- Contributed by
- Jean_Parkerson
- People in story:
- Jean Parkerson nee Cameron
- Location of story:
- Southampton
- Background to story:
- Civilian
- Article ID:
- A3793665
- Contributed on:
- 16 March 2005
There was no room for an Anderson Shelter in our back garden. It was more like a back-yard. When the air raids first started, we sheltered in a cupboard under the stairs; originally a coal store. Four of us, plus a bachelor friend of my parents, huddled inside. This claustrophobic experience not made any easier by the friend (being of a nervous disposition). We counted each bomb down to earth.
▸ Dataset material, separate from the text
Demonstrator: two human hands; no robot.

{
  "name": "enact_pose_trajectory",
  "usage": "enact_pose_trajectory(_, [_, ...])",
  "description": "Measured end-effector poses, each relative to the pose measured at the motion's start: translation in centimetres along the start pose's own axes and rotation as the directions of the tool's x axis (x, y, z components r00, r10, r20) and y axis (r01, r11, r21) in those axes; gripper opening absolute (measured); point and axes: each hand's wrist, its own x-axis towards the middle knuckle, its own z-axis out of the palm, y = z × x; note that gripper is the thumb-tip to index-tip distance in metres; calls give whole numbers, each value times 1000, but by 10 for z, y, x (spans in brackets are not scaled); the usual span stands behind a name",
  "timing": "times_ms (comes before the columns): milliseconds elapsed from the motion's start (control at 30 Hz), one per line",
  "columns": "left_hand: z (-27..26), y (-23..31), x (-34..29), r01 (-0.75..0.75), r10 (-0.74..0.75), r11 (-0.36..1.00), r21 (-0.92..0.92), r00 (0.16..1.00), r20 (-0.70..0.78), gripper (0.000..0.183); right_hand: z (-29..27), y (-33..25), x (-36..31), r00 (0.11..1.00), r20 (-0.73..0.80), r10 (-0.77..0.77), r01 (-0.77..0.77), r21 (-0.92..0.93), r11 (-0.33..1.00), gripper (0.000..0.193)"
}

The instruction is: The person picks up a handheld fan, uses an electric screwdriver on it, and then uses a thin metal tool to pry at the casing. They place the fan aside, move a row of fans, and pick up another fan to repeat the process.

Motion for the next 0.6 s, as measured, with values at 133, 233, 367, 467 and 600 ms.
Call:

Later, residents in our street were allocated space in the Surface Shelter just outside our home — This was a sturdy brick construction with a reinforced concrete roof. We shared a cell-like compartment with our next door neighbour. We also used a communal underground shelter which was further afield, but the vibrations as bombs dropped were more noticeable in there.
We ended up sleeping in various places including at a friend’s home in Hedge End. I distinctly remember the wardrobe door handle vibrated when aircraft approached. I also remember sleeping on the floor of a church hall at Baddesley, and under a billiard table in a house in Ampfield!
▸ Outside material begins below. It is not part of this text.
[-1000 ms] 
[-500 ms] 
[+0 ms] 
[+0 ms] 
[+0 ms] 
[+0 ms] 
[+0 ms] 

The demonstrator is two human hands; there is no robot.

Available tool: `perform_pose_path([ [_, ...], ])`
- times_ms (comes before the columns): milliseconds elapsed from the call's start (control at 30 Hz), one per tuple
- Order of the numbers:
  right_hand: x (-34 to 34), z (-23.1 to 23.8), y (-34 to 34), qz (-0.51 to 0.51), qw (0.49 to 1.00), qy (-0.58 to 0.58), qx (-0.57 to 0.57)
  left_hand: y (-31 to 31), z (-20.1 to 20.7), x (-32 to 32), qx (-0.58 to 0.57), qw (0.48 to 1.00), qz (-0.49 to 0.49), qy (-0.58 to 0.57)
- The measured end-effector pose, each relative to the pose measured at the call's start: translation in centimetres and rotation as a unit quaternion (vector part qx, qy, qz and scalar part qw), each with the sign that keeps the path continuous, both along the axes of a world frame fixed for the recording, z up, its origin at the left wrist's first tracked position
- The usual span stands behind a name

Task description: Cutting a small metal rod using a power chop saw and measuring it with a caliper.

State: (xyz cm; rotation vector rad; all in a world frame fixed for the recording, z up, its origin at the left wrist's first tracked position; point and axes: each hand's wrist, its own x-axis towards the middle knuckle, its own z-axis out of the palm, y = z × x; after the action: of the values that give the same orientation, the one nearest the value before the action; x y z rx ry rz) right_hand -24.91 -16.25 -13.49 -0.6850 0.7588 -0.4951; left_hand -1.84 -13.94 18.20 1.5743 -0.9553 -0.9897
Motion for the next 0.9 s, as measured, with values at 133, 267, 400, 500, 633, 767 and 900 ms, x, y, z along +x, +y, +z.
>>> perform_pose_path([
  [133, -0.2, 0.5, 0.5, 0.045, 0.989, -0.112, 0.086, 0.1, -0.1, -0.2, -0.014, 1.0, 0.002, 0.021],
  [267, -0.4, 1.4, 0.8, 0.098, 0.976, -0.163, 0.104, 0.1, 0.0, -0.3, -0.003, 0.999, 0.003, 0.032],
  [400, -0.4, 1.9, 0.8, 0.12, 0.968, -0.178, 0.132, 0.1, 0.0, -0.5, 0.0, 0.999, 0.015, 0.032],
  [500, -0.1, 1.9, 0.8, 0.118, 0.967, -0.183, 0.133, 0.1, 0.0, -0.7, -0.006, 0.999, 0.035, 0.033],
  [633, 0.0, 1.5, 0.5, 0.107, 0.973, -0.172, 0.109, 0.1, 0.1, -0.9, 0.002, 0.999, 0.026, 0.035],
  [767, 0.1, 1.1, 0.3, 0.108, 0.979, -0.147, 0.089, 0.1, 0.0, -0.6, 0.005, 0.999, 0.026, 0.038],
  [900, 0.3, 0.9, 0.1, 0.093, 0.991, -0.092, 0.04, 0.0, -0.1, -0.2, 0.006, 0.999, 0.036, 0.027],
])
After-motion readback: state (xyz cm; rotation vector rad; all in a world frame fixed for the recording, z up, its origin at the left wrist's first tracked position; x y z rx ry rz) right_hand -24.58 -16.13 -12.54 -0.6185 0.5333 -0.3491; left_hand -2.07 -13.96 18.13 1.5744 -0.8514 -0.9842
In the summer of 1941, some relatives in Sway invited my cousin and me to stay. My mother put us on the train at Central Station, but as the train pulled out it was machine gunned. I remember the sound - “rat-a-tat-tat” -quite distinctly.
On one occasion my Dad was late home. There was a raid over Woolston. We were looking out for him and he appeared in our road riding his bicycle with his head swathed in bandages. Mum was very worried, thinking he’d been injured, but it had been a windy day and he had got some grit in his eye. An enthusiastic first aider attended to him.
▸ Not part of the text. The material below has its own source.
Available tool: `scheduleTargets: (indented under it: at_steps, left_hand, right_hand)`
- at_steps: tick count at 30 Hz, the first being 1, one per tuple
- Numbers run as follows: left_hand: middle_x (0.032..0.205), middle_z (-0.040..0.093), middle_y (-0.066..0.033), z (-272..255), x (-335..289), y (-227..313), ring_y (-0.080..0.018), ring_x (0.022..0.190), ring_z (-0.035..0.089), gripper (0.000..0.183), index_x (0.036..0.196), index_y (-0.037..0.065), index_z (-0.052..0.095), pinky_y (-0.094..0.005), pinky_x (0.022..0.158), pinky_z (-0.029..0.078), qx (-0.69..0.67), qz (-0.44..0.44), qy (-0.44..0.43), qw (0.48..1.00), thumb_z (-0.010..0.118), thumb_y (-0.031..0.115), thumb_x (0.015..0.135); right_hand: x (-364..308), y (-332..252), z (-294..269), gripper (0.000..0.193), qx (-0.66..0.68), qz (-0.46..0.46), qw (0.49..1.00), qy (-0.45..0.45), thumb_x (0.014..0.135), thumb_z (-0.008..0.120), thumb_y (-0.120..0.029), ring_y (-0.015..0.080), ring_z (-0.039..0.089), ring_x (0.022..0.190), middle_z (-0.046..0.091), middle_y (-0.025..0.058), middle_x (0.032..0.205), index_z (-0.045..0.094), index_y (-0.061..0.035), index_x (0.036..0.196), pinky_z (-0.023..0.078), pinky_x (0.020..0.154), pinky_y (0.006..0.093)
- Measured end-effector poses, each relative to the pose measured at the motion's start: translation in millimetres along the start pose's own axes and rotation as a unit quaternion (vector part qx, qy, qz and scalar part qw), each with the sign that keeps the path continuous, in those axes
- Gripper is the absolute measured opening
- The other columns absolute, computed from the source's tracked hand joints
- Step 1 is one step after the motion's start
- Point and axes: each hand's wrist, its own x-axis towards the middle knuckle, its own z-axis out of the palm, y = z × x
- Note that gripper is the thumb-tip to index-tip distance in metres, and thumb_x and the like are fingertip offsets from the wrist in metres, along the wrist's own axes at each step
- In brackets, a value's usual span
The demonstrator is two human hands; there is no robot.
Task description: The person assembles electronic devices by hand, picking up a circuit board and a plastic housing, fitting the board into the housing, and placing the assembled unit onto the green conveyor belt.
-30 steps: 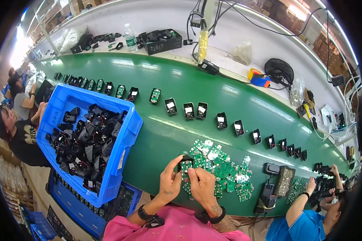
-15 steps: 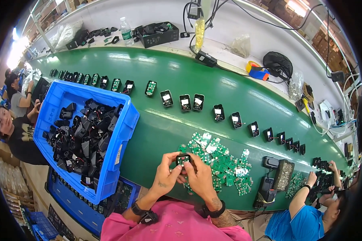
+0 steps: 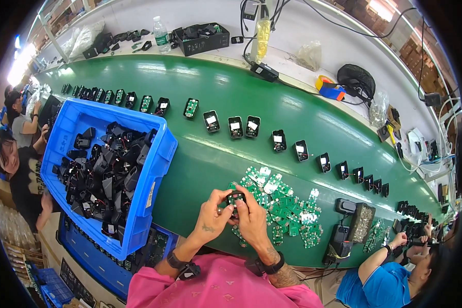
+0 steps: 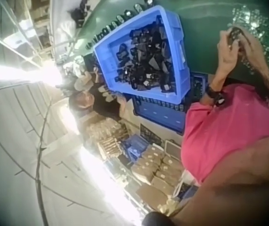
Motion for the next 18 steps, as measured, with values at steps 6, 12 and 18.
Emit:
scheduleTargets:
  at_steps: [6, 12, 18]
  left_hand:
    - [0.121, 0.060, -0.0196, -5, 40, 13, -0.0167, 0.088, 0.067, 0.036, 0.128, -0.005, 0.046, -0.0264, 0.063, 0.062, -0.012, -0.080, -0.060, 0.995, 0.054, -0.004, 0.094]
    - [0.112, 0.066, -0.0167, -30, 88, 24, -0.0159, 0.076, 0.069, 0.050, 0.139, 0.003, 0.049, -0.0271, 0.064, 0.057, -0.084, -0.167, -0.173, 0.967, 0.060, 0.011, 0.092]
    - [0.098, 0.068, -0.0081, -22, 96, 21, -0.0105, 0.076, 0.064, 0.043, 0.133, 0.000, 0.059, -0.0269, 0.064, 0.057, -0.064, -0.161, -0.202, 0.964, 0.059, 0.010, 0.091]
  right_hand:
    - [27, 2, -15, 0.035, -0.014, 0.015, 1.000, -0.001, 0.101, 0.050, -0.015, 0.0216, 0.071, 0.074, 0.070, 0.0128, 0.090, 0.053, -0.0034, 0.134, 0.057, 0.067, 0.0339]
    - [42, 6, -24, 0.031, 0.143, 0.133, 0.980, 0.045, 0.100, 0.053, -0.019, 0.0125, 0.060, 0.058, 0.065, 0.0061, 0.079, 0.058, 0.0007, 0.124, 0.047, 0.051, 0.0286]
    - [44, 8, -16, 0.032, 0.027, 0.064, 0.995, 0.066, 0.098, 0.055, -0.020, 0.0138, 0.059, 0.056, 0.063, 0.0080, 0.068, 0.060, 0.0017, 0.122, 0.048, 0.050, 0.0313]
I remember we had blackout curtains and brown paper strips on windows to help prevent flying glass when the bombs fell. There was no street lighting and air raid wardens patrolled the streets to check on the blackout.
Dad did fire watch duty on premises and we went with him sometimes.
One day the woman opposite us had an incendiary bomb drop through her roof, but luckily they managed to put the fire out. Another time we had a close shave when our back door was blown off its hinges by the blast from a land mine that landed in Hoglands Park.
Shrapnel was a common sight in the roads, and barrage balloons in the skies, and occasionally, an aerial dog fight.
Of course there was rationing, of food and clothes. I remember the coupons that were torn out of your ration book and the queues that formed for fish, cigarettes, everything.
I remember being struck by seeing the rubble and damage to my neighbourhood on the way to school. I attended the Secondary School (Central District Girls' School). We didn’t have a uniform. A typical day started with lining up in the playground, assembly every morning, with prayers and hymns. Then it was always mental arithmetic. Classes were Maths, English (including spelling), Literature, Art, Geography, Domestic Science (from age 11 onwards), History, Reading aloud, Simple physical exercises, Sewing lessons, Singing lessons, Religious Education (always from the bible, no other religions). Being a town school there were no outdoor games, but simple indoor team games when we wore sashes, the blue/greens against the yellow/reds.
The bombing was terrible. I remember a shelter (where Debenhams now is) received a direct hit and many people were killed. One day some of the older girls who had been picked for a visit to the Art Gallery under the Town Hall were killed in a raid. I was one of the children chosen by the headmistress to lay the wreath at the cenotaph in their memory.